LIVING LIFE OUTDOORS

QORF’s Motto is Live Life Outdoors. How do you do that?

“We chose to live on the waters edge at Moreton Bay dotted with green space all around. I walk every day and I walk in to nature every day, be it the mangroves, along the river, the esplanade, the protected small pockets of parks for migratory birds and so on.

I also like to go walkabout. Every now and then, I really do just have to immerse myself in deep nature, not just dance around the edges.”

The Favourites!

“My hat – because it protects me, shades me and can keep me warm and a little dry. No hat, no play!”

“What’s in front of me at the time. What is available in the moment. I love walking and camping in the bush. I really enjoy mountain biking. I don’t do it enough but it’s such a joyful experience. I love snow skiing. I love the water. I love to swim.”

“I really enjoyed walking into the Grand Canyon in winter and back-country skiing in Utah – a great contrast to here. Huge spaces.
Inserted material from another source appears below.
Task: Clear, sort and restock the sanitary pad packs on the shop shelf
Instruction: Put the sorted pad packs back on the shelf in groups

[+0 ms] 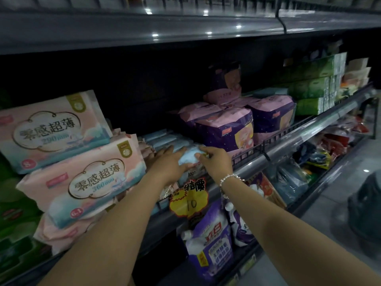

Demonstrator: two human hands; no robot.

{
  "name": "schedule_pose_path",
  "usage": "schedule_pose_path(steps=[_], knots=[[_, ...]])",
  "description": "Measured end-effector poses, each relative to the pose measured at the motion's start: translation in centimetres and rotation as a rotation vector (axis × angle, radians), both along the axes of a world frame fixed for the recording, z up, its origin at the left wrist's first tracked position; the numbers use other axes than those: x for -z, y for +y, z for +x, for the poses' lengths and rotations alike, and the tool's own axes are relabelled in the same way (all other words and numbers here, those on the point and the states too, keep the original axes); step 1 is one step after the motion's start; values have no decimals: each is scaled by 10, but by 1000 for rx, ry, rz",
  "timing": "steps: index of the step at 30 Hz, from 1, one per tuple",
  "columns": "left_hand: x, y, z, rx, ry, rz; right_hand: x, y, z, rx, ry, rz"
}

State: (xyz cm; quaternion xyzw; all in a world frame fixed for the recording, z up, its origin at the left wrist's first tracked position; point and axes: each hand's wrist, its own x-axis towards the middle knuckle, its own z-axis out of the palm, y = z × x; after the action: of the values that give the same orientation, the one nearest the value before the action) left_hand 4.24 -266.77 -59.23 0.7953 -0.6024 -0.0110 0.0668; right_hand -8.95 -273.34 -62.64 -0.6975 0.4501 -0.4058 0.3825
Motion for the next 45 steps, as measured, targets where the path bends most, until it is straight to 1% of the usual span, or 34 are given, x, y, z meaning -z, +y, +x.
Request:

Muffled sound – the sound of the world was different.

“Another one will – I hope – be our forthcoming walk of El Camino, because of the distance and duration. We hope it creates a wedge in our life – where we step away from the busy-ness of life and into the experience itself.”

“There are multiple beautiful places, Wonga Beach near Port Douglas for one.

“And a tree that is a memory of my adolescence – in the middle of a reserve in central Queensland that was a place for me to silently observe and be at peace. It was one of those trees that had had a bend in it like a hammock, beautiful green fresh leaves at the end. I could sit and observe the passing parade of wildlife without infringing on their space.

Parting Thought

“Be authentic. Do what you love. Believe in the better vision you have of the world. Make your difference every day!”